Last night, Tessa, Dr. Stevil, KK , her b.f., Cheasy, and I went to see Sin City at the the Cinerama. But before we did, we went to Mama’s Mexican Kitchen, for food – yes, but mostly for margaritas. Now, I don’t drink often. I don’t like wine or beer. [technically I am allergic to beer.] And I never ever drink and drive. Since I’m always driving, I rarely drink. But I wasn’t driving last night. Steve drove us downtown, and we walked from the cinema to Mama’s. So I had a margarita. One is really all it takes with me. I’m a cheap date. One margarita for me, put me on par with those who had had at least two.

Consequently, everything was very very funny last night. Tessa, in particular thought I was hysterical. I thought I was hysterical. The concessions guy thought I was kinda funny, but I think he was enjoying Tessa’s reaction to me more.

Me: Stevil, go ahead and get us some seats, Tessa owes me a drink.

Dr. Stevil: where do you want to sit?

Me: uhhhhh…. I don’t care…. facing the screen!

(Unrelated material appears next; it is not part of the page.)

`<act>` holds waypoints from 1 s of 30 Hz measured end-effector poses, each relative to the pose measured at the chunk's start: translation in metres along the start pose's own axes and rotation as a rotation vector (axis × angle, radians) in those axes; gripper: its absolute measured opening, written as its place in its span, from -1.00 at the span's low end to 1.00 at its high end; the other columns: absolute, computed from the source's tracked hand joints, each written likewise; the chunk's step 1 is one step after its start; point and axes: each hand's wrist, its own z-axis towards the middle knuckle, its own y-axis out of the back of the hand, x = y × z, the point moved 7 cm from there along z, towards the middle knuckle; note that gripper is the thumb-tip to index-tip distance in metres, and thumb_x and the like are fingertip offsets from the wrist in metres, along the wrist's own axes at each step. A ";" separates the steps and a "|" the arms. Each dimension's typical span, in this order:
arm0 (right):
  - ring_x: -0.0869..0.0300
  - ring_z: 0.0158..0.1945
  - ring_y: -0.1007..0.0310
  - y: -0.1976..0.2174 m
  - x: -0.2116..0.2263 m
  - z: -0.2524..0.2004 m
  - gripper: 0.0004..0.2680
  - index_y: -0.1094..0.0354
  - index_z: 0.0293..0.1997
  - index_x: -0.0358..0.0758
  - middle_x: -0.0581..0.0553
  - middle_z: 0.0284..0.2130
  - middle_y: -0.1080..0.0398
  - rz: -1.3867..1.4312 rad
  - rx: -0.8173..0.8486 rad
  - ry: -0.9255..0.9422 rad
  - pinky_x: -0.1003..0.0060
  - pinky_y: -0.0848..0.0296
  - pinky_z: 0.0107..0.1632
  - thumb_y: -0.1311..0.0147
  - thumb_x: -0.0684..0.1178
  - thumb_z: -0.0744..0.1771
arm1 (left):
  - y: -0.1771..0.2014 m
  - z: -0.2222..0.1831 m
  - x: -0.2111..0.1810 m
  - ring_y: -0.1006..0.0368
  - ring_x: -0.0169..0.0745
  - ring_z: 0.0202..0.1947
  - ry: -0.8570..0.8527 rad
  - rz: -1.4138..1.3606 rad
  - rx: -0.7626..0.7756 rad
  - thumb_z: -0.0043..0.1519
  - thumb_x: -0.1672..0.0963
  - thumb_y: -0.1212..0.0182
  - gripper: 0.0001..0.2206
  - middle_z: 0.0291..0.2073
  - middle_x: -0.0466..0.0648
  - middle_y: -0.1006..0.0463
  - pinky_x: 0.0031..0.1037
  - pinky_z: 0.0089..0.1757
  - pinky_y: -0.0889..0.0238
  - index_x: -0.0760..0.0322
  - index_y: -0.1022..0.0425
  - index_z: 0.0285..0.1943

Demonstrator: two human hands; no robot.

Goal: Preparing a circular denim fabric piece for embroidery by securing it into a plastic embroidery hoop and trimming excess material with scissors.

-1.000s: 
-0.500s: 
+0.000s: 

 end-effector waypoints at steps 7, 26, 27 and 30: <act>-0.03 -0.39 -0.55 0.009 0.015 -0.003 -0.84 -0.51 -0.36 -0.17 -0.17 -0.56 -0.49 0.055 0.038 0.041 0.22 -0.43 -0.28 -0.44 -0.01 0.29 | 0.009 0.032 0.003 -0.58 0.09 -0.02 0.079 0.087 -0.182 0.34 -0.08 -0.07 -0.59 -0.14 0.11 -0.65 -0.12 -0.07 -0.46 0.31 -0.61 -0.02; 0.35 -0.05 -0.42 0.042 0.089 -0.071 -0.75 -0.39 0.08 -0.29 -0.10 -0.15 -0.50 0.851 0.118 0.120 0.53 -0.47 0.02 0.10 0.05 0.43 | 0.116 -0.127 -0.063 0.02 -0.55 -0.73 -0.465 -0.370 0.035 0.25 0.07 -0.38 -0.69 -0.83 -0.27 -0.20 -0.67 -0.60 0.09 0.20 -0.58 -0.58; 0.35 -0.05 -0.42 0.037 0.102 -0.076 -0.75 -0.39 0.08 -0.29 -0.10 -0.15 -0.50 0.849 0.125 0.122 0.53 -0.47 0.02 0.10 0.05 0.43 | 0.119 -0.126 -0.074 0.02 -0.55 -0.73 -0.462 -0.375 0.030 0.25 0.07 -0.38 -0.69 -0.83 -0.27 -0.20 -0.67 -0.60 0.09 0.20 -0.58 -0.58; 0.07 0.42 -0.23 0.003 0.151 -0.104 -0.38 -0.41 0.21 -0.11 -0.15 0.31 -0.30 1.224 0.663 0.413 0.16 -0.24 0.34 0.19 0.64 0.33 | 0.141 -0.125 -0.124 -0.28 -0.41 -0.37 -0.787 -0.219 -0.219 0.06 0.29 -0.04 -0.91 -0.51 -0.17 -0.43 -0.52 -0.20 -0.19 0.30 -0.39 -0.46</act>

Tessa: facing the screen! bwahahahaaa!

Me: well, what was I supposed to say? “Seat 209, please?”

So Tessa and I found the entire evening to be extremely funny. The seats in the Cinerama rock back and forth. In order to prevent anyone from sitting in front of her, or behind her, Tessa would rock back and forth spasmodically, whenever anyone approached. See? Funny! Even sober I would have laughed at that. The movie had extreme stylized violence and it was uproariously funny. Actually, the movie was very noir and full of dry wit, we would have enjoyed it without the alcohol.

But the best part of the evening came after the movie, with Tessa, in the women’s restroom. She walked up to the sink, hit the soap pump and squealed.

Me: what happened?

Tessa: I hit the soap and it shot me square in the face.

Me, laughing hysterically: And I didn’t even arrange to have that happen! It’s like a gift to me!

Tessa: I got a money shot! It gave me a money shot!

Me currently unable to speak coherently.

Tessa: I feel like a porn star.

Me: I’m so blogging you on this one.